Tested with tinyusb stack that comes with the Pico SDK, with Windows 10.

@kaetemi kaetemi marked this pull request as draft March 12, 2021 18:59
@kaetemi
Copy link
Copy Markdown
Contributor Author

kaetemi commented Mar 12, 2021

My reason is that tud_msc_write10_complete_cb() is invoked after WRITE10 is complete, returned from that function will allow tinyusb stack to queue and receive more SCSI command, and board reset could occur before device response and cause the error. Maybe OS expect device to also response with TEST UNIT READY after WRITE10 or something. I will do more in-depth test.

Hmmm. Perhaps even deferring the reset until the main loop has cycled at least once without any commands received, could improve behaviour more? Not familiar with how the USB stack queues up these commands, but at least whatever is queued should get responded to then...

@henrygab
Copy link
Copy Markdown
Collaborator

henrygab commented Mar 12, 2021

Do you have a USB bus trace (or even storage command block level trace), as viewed from the host PC?
(e.g., http://www.bustrace.com/, or other form that can be readily viewed)

There may be interactions caused by deeply rooted architectural decisions in both ghostfat and windows. (note: my windows knowledge is from >10 years ago, so it might be dated).

Random thoughts on potential examples


GhostFAT sets the BPB to indicate it has a unique volume serial number, volume label, and file system label:
image

According to Microsoft's FatGen103 (see section for BPB "Starting at Offset 36", around page 10), the volume ID enables "volume tracking on removable media".


Generally, the file system and memory manager in Windows used to work hard to optimize the user experience. In the past, this included caching writes to the media, for a period of time. This is why it used to be required to "safely eject" USB flash drives, as writes would be lost when users disconnected the USB device before Windows was done flushing the cached data.
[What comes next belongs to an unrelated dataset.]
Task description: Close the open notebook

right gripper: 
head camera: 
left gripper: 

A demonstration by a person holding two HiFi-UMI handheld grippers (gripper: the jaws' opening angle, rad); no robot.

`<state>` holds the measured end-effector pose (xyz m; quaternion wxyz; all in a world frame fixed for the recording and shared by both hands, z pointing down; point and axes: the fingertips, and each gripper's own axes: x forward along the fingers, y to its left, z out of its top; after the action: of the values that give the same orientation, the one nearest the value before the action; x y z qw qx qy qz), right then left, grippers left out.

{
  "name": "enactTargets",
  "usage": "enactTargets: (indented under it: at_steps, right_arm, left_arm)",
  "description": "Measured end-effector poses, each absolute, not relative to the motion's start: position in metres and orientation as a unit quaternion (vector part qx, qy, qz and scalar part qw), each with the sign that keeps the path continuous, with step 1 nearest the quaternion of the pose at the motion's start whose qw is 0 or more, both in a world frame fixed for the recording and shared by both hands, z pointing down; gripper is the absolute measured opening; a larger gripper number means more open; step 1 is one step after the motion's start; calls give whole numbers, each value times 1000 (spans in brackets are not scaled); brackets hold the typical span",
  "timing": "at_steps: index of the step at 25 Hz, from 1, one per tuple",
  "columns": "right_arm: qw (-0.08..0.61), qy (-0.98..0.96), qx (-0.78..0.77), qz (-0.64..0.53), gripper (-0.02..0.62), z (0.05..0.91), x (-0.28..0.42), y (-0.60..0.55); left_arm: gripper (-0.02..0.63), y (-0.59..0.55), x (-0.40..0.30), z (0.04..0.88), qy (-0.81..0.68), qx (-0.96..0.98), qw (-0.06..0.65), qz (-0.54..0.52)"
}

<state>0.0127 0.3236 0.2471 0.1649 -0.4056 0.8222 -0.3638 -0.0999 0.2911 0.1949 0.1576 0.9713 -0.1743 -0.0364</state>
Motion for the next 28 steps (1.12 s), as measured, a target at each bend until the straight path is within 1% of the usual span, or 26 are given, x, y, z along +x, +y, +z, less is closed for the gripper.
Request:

I think Windows 10 is a bit "safer", and no longer caches the data for USB flash drives? Not sure?


Another item I've noticed on ghostfat volumes... Windows believes that it is able to create files on the media. When I previously used command.exe, and listed the file system of a ghostfat volume, I think I sometimes saw additional system-generated directories... maybe something was generating per-volume metadata? This is an ongoing risk for ghostfat ... any OS might send writes to ghostfat, get a success message, but then fail in unexpected ways if the OS needs to read that data back from the device.

Most times, the device won't have to provide that data, as the OS cached it. But ... it's still a risk.


Finally, there's no guarantee that the file data will actually be sent to the device in LBA order. The storage stack was notorious for this in the past, and I believe the USB storage stack would often switch the order of two IRPs / URBs in some cases.

Does ghostfat (or another part of this stack) ensure that the entirety of the UF2 file has been sent to the device, before it considers the write as being complete?

@henrygab
Copy link
Copy Markdown
Collaborator

Is there any mechanism to request a safe eject from the OS?

@kaetemi -- that's an excellent question. you would think that some USB storage device somewhere exposed an "eject button", but my search skills couldn't find any suggestion that this was the case.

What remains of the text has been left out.